September 8, 2008
Kapito Spiders Nesting at Beaches
By DYKES, Mervyn
Beach strollers, if you come across a strange-looking object made from black, corrugated roofing material and labelled with red or yellow tags saying "Dept. of Conservation", leave it alone - there could be poisonous kapito spiders lurking beneath.
Red katipo, or Latrodectus katipo, are endangered endemic widow spiders that were once abundant on the Wanganui-Manawatu coastline.
However, factors such as loss of habitat, the spread of introduced marram grass and damage to dune systems caused by farming and vehicle use has led to a population decline.
The strange-looking objects with the DOC label are known as Artificial Cover Objects (ACOs), which in everyday-speak translates to "nesting boxes".

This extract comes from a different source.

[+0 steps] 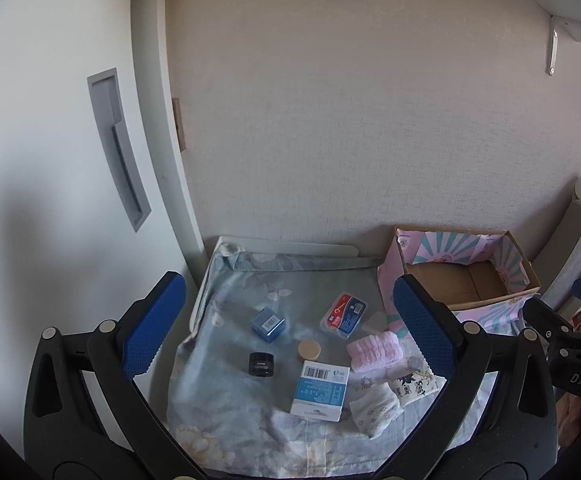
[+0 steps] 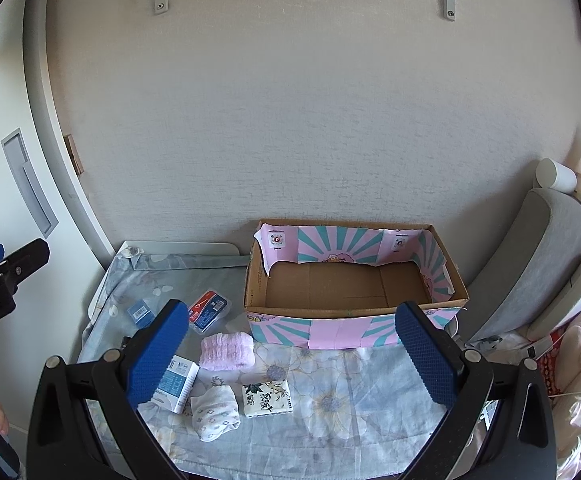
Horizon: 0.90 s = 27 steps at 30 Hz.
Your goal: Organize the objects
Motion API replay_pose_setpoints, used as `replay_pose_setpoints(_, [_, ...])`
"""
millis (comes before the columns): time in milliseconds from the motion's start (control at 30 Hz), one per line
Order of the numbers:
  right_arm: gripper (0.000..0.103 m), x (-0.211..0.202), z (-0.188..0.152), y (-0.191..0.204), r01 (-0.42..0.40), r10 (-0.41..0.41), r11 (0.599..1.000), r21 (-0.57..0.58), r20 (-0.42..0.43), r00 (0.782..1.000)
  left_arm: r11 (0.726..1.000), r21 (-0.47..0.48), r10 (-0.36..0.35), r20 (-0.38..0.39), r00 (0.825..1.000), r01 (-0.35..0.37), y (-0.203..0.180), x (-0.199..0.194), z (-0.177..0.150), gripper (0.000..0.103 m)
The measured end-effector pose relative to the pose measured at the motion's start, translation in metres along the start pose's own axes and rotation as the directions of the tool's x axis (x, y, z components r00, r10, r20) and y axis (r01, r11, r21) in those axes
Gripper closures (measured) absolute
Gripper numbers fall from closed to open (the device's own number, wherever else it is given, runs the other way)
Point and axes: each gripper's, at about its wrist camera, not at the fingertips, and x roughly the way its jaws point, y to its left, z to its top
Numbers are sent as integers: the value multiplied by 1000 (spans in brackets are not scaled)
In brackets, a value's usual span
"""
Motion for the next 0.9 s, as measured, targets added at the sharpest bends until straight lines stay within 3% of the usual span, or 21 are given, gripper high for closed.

ACOs have been placed at five beaches - Foxton, Himatangi, Tangimoana, Moana Roa (Scott's Ferry), and Koitiata (Turakina Beach).
Reports from the first checks suggest that the katipo are co- operating. Volunteers have positively identified katipo settling in three locations.
The project is under the direction of biodiversity ranger Lorraine Cook.
"While we know that the populations are declining, we're not sure how serious the problem is," she says.
"This trial survey will help us to determine if it is feasible to run a long-term study of katipo populations so that we can determine the most appropriate ways to conserve them."
Each month, a team of volunteers will locate and check the ACOs and record details about the inhabitants. Once the trial ends in July 2009, DOC will analyse the data and talk with volunteers to decide how to proceed.
The project is also a trial for long- term volunteer-led projects in the area. DOC community relations ranger Kelly Stratford co- ordinates this part of the project.
"A year is a long time for volunteers to commit to the project," she said. "We are very grateful as this work would not be done without them."